Bringing it together

Let's look at this compile command in more detail:

ldc2 -i=. -i=std -Iarsd-webassembly/ -L-allow-undefined -ofserver/omg.wasm -mtriple=wasm32-unknown-unknown-wasm tetris.d arsd-webassembly/object.d

First, the -i and -I commands change the search path to my replacement modules and overrides the default behavior of skipping the std namespace when looking for custom modules. This allows it to use the custom library instead of the real thing.

Next -L-allow-undefined tells the linker to allow references to functions not present in the code itself. This is because the Javascript side of the bridge functions are unknown to the linker. On the downside, this defers ALL link errors to the browser's console instead of the build process, but on the upside, it lets the bridge work.

-of is just the output file, in my test rig, I called it omg.wasm because I'm silly like that.

-mtriple is how you tell ldc to target a different architecture/OS than the default. This actually generates webassembly code.

Then, finally, tetris.d is the name of the file containing main, and the last argument is also very important: you must specify my replacement object.d explicitly on the command line to opt into my replacement druntime.

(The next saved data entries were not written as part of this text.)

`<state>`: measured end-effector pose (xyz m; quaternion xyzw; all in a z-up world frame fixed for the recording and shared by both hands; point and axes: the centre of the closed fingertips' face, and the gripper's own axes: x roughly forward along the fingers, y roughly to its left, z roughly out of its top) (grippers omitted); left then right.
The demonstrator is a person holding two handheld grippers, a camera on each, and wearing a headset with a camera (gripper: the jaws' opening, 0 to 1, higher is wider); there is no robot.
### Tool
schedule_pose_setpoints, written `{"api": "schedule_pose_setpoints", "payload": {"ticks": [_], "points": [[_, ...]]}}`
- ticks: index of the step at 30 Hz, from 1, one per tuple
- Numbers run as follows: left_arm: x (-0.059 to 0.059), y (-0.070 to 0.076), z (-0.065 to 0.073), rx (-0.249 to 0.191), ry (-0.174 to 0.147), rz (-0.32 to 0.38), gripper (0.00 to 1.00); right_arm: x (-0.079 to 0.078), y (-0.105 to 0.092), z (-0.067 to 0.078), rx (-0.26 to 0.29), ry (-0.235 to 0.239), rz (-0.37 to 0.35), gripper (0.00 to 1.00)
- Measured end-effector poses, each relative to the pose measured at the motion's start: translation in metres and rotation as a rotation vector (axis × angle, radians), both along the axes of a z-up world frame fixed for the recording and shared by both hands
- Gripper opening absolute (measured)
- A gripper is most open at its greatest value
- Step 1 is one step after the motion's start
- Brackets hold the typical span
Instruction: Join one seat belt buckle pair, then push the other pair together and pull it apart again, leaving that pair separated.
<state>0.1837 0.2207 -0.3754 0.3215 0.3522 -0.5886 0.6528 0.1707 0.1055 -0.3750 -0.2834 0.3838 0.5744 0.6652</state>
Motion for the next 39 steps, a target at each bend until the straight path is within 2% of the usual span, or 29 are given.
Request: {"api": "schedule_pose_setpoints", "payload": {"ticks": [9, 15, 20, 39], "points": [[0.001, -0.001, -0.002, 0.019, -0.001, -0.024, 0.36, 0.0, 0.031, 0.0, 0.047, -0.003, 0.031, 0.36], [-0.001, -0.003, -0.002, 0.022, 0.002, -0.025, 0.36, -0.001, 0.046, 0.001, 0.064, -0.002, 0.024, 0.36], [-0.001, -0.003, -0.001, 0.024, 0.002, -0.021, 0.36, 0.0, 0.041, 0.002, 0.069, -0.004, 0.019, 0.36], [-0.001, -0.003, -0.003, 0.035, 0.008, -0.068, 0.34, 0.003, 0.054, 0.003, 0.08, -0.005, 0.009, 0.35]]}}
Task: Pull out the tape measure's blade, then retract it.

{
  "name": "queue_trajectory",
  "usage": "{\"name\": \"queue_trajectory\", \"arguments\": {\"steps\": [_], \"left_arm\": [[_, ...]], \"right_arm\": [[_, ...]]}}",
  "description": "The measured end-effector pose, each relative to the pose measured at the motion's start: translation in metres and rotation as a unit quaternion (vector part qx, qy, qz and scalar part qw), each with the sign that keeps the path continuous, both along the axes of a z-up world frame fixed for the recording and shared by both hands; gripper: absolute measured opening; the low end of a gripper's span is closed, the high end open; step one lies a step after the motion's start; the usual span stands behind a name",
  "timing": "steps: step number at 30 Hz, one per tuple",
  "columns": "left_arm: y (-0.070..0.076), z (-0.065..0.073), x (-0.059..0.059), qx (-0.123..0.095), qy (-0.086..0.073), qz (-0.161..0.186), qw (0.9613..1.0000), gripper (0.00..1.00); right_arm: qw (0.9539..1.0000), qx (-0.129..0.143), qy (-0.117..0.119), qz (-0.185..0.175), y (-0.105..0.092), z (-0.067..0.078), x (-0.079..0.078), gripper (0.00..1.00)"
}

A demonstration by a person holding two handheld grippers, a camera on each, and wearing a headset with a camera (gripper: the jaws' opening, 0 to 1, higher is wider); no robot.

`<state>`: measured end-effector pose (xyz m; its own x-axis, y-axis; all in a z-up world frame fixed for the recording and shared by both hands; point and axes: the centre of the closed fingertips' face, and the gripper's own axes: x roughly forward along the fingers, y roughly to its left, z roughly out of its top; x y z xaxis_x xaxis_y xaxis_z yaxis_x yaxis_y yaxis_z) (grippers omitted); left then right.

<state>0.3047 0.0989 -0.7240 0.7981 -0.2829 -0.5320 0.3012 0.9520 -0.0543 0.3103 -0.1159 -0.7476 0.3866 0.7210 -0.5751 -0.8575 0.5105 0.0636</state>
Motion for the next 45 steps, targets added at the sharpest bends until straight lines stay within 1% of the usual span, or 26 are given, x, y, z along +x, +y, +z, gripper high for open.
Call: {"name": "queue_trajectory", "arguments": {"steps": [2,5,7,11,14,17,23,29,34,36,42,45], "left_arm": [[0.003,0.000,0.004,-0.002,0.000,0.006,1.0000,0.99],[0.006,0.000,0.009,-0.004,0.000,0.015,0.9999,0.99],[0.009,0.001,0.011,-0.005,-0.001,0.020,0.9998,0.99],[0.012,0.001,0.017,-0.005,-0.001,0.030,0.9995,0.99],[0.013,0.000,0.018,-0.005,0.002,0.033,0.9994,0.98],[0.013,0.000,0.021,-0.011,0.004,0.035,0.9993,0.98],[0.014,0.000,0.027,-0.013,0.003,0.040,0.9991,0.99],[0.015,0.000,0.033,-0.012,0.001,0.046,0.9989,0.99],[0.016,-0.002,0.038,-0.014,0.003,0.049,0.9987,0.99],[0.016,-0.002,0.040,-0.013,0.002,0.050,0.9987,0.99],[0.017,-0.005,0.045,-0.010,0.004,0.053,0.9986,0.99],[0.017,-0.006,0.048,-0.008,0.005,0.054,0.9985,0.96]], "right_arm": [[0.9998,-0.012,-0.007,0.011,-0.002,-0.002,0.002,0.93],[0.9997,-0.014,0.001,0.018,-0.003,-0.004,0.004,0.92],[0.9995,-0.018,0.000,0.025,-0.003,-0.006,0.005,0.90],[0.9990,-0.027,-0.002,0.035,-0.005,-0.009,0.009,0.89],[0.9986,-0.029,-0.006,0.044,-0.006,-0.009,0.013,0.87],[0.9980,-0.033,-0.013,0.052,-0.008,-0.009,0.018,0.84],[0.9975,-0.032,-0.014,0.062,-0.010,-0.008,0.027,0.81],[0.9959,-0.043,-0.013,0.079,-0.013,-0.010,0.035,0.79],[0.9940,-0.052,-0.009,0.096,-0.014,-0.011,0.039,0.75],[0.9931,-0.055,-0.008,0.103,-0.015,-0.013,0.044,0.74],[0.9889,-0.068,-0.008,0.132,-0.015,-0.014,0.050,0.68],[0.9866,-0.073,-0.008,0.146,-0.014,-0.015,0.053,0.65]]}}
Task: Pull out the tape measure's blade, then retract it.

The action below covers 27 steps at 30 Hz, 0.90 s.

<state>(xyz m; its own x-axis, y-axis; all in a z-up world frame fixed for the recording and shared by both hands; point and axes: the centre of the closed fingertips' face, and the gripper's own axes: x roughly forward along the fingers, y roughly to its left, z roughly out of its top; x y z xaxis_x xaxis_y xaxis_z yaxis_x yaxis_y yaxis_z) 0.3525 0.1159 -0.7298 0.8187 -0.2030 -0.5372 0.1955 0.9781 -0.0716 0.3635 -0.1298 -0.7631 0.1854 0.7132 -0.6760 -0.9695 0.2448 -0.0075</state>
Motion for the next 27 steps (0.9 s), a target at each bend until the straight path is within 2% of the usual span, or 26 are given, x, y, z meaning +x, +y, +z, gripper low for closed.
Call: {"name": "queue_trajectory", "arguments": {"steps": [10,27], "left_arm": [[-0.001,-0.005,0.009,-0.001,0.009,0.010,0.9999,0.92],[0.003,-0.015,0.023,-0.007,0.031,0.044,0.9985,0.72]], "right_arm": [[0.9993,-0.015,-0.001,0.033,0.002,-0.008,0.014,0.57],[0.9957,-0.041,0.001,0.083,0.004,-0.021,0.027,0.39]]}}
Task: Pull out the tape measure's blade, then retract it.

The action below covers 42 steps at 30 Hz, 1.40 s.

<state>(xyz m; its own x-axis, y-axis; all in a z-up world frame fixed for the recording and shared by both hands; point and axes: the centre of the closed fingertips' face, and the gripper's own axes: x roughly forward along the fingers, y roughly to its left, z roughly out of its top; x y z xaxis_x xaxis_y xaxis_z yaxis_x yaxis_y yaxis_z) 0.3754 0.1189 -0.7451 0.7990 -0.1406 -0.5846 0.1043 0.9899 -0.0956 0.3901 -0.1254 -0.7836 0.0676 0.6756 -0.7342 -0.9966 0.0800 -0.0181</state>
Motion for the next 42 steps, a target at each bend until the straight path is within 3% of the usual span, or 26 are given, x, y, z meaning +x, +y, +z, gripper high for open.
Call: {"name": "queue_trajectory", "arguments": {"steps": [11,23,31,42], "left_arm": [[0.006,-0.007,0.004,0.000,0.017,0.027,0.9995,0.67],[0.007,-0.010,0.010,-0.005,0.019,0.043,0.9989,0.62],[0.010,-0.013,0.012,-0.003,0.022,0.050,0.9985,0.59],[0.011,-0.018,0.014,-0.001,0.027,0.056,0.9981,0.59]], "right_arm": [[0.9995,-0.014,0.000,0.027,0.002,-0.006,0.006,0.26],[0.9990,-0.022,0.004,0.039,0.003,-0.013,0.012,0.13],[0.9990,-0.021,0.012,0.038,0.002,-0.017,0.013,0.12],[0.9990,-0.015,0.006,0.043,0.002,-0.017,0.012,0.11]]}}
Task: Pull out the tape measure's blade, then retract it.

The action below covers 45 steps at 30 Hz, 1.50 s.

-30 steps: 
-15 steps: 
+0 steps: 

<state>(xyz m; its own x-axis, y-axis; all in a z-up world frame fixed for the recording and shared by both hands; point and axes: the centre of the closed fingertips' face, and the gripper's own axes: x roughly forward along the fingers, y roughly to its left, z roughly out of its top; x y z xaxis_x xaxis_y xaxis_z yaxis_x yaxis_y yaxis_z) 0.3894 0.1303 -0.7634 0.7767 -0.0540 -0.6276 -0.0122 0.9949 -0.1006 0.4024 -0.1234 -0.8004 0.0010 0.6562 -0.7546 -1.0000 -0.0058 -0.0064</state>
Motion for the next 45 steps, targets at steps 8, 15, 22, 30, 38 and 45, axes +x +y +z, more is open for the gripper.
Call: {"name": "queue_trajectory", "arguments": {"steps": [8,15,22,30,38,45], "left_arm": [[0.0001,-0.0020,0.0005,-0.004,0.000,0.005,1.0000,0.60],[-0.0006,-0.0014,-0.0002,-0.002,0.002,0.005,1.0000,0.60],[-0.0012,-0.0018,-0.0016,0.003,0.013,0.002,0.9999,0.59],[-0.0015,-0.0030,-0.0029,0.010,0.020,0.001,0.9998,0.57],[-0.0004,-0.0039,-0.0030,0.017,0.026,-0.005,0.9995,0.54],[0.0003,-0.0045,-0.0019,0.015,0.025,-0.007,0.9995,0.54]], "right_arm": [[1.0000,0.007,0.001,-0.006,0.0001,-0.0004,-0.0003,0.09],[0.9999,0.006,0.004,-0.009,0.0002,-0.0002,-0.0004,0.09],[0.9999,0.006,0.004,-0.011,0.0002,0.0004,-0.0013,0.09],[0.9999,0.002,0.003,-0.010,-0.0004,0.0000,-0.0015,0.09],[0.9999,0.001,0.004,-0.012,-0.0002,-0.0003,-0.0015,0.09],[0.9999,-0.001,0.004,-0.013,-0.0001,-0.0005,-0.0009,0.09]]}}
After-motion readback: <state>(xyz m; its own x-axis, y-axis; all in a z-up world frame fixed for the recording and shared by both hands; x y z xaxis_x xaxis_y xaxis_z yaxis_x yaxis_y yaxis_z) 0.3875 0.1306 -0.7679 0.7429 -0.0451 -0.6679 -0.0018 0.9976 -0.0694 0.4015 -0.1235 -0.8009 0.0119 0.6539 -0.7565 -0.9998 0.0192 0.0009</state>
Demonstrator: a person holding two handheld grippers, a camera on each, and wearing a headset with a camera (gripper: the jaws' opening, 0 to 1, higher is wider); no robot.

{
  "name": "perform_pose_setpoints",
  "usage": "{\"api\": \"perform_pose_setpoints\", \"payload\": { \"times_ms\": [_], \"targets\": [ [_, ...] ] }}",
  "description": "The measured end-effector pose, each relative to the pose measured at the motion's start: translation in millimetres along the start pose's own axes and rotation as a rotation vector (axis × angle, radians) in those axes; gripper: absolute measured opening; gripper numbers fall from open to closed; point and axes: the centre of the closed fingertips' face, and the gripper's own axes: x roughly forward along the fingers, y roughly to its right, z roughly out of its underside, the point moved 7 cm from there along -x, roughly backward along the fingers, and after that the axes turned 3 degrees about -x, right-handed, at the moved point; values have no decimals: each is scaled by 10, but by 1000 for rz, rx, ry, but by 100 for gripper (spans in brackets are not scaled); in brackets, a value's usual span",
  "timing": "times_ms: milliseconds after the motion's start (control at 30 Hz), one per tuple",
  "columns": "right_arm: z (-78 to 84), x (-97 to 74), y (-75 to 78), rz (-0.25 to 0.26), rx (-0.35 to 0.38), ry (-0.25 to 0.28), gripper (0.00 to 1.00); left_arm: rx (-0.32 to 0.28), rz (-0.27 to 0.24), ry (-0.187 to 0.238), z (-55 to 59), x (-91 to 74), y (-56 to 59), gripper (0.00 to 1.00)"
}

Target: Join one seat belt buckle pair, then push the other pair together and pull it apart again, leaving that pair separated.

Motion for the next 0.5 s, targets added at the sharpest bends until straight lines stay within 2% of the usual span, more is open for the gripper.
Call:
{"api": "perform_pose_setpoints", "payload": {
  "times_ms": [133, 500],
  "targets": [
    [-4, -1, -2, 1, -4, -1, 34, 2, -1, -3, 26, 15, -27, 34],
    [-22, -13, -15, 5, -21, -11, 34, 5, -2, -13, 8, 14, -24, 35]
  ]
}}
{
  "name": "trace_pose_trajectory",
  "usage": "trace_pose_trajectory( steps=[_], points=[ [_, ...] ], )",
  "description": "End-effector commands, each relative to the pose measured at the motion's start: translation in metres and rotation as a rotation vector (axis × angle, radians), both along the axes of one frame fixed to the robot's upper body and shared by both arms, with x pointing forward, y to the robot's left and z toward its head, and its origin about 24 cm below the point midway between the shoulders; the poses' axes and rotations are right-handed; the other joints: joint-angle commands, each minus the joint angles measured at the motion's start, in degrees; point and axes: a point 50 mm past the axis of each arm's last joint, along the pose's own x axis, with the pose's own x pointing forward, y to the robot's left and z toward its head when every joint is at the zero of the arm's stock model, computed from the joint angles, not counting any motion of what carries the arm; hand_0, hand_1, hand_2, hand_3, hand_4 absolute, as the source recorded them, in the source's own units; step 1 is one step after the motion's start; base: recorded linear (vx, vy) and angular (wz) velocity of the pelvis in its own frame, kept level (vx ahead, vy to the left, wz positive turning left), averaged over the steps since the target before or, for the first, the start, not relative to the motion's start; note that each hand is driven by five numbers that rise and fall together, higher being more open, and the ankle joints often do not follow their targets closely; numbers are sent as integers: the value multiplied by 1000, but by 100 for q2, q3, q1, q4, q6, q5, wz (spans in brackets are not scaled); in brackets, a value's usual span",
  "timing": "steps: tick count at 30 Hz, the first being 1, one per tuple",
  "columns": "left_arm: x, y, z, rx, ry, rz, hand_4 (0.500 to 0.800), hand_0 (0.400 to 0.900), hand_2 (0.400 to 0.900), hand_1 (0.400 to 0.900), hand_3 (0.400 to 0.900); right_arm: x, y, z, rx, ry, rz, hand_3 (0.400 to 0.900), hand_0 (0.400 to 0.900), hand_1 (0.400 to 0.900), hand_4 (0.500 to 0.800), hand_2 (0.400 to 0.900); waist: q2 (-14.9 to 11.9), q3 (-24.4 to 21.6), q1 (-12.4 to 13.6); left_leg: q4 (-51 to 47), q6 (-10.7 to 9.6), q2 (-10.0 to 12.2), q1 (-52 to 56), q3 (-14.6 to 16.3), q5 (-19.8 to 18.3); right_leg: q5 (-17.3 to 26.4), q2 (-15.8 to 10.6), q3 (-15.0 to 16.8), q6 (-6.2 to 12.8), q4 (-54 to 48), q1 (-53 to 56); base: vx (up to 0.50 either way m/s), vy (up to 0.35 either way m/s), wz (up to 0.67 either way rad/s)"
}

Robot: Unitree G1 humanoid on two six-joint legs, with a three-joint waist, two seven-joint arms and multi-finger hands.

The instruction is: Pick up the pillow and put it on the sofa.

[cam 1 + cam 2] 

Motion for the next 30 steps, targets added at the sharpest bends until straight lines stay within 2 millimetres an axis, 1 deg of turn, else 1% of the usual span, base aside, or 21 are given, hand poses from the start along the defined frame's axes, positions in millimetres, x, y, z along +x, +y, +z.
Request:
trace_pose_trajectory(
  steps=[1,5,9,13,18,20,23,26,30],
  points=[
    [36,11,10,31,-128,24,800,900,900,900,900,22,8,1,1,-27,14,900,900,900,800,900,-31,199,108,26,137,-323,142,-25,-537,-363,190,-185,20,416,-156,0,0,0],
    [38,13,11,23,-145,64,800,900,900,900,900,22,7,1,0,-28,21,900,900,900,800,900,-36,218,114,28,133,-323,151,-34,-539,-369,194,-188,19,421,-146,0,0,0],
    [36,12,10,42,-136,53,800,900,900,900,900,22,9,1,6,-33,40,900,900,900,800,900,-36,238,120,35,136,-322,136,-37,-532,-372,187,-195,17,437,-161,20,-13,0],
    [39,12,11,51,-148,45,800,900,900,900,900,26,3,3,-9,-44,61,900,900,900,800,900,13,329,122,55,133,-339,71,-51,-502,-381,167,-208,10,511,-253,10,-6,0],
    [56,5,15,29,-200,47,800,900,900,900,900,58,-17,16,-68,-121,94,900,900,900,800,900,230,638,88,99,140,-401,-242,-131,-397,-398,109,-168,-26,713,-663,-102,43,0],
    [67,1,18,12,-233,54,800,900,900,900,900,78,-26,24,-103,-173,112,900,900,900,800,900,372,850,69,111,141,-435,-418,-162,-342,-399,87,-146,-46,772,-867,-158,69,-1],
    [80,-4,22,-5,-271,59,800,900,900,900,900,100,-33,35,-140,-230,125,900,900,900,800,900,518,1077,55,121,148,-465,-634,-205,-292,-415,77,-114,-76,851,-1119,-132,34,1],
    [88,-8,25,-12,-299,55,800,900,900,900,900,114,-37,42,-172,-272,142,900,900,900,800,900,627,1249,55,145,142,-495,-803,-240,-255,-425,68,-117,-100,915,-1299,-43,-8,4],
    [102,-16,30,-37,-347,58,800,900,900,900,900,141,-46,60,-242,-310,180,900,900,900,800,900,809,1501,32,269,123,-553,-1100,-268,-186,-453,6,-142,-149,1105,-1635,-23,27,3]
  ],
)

Previous webassembly demos have used -betterC instead of object.d. You do NOT want to do that here since that would disable D classes! But since the full druntime port is not yet ready (Sebastiaan is still working on it btw, he has a test version working but still a ways to go), and even if it was, it is over 200 KB and here our whole game is only 40 KB!

I'm pretty tempted to make serve.d automatically compile modules on demand to make a generic little server that can run a variety of programs without even thinking about it. Just drop a D file in the directory and surf to it in your browser! I might do that later.